- [WHAT IS BEING ASKED]:
Please copy every line of the data in which the string "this" appears.

══════

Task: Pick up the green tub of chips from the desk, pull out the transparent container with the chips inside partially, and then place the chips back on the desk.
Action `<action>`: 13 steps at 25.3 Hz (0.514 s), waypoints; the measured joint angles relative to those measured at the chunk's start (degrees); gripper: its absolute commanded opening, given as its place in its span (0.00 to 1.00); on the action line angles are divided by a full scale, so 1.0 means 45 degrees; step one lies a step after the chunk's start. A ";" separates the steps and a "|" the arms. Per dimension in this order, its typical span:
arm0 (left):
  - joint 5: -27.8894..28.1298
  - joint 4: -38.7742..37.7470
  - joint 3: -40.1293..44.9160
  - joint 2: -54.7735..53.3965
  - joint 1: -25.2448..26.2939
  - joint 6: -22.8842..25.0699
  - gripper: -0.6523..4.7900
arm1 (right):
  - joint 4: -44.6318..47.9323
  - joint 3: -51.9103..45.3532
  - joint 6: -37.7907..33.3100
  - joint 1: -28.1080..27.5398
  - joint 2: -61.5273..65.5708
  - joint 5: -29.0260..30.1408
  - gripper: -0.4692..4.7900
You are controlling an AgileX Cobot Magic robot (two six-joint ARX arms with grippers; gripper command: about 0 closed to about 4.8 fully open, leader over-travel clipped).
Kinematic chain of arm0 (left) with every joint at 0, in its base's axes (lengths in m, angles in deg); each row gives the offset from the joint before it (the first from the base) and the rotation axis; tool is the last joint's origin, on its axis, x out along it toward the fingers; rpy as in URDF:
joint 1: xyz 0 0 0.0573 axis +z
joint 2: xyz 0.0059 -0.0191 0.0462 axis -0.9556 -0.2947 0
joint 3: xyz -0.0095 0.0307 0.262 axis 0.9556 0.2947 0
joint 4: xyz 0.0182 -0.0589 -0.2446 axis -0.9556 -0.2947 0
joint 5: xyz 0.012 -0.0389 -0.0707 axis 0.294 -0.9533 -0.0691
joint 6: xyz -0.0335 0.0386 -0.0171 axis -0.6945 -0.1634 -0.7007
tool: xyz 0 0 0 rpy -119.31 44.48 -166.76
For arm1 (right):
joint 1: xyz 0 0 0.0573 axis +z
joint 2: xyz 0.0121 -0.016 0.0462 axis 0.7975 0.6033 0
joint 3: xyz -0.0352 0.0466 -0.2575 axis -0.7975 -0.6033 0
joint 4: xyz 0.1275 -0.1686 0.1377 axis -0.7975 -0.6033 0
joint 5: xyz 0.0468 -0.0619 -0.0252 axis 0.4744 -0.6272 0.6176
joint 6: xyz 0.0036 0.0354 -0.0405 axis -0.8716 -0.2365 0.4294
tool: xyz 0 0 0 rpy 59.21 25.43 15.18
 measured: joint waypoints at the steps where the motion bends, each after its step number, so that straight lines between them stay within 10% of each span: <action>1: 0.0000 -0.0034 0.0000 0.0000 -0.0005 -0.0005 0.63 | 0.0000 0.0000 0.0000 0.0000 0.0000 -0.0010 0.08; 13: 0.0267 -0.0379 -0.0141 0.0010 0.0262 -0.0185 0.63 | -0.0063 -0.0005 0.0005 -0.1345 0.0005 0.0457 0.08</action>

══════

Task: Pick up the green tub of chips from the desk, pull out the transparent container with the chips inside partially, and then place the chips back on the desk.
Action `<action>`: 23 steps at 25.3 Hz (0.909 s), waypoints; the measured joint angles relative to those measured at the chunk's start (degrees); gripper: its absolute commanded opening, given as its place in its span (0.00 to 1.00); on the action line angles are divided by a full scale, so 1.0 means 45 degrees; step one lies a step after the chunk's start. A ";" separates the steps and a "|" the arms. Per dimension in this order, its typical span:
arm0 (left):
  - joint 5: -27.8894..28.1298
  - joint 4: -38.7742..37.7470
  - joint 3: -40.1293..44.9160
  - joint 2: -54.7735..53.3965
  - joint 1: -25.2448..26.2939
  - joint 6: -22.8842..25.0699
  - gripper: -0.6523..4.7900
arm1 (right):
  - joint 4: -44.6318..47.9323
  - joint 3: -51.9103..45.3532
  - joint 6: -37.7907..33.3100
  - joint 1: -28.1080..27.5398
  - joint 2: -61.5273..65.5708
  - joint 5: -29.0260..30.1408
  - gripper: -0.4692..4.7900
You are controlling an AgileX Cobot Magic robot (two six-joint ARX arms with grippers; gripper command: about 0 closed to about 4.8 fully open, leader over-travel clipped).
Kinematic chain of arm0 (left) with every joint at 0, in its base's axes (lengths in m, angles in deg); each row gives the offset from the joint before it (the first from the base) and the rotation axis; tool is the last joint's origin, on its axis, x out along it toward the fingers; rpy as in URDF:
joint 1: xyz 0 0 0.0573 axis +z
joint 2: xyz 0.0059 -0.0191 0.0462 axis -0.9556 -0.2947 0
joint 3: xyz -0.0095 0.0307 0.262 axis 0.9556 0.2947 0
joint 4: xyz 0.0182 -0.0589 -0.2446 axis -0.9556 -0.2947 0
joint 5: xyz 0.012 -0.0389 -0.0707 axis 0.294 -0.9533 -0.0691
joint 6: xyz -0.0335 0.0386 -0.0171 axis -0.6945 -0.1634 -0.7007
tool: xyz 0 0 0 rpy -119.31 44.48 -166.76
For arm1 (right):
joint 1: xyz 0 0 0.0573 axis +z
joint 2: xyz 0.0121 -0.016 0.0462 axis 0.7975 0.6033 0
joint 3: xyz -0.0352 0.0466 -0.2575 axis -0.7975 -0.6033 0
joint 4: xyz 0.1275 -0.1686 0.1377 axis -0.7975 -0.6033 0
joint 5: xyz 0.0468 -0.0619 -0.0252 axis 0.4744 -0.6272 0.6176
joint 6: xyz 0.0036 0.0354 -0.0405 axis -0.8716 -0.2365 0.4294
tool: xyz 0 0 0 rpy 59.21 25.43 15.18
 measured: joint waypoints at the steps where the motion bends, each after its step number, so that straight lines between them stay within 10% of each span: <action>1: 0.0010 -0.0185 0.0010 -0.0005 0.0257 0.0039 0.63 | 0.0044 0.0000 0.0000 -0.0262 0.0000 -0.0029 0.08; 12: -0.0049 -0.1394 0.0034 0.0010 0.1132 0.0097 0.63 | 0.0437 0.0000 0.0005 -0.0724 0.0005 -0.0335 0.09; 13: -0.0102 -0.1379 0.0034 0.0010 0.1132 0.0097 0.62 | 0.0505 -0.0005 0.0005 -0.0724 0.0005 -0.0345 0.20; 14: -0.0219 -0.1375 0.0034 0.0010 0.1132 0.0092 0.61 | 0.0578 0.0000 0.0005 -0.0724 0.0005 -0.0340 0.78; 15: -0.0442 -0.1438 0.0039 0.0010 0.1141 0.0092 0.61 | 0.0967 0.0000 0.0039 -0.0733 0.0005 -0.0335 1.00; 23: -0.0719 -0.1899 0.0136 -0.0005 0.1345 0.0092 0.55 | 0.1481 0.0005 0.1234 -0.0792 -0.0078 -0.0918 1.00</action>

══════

- [RESULT]:
Action `<action>`: 13 steps at 25.3 Hz (0.514 s), waypoints; the measured joint angles relative to those measured at the chunk's start (degrees); gripper: its absolute commanded opening, given as its place in its span (0.00 to 1.00); on the action line angles are divided by a full scale, so 1.0 means 45 degrees; step one lies a step after the chunk's start. A ";" separates the steps and a "|" the arms. Per dimension in this order, its typical span:
Action `<action>`: 23 steps at 25.3 Hz (0.909 s), waypoints; the measured joint angles relative to those measured at the chunk's start (degrees); gripper: its absolute commanded opening, given as its place in its span (0.00 to 1.00); on the action line angles are divided by a full scale, so 1.0 means 45 degrees; step one lies a step after the chunk's start. A ";" separates the steps and a "|" the arms. Per dimension in this order, its typical span:

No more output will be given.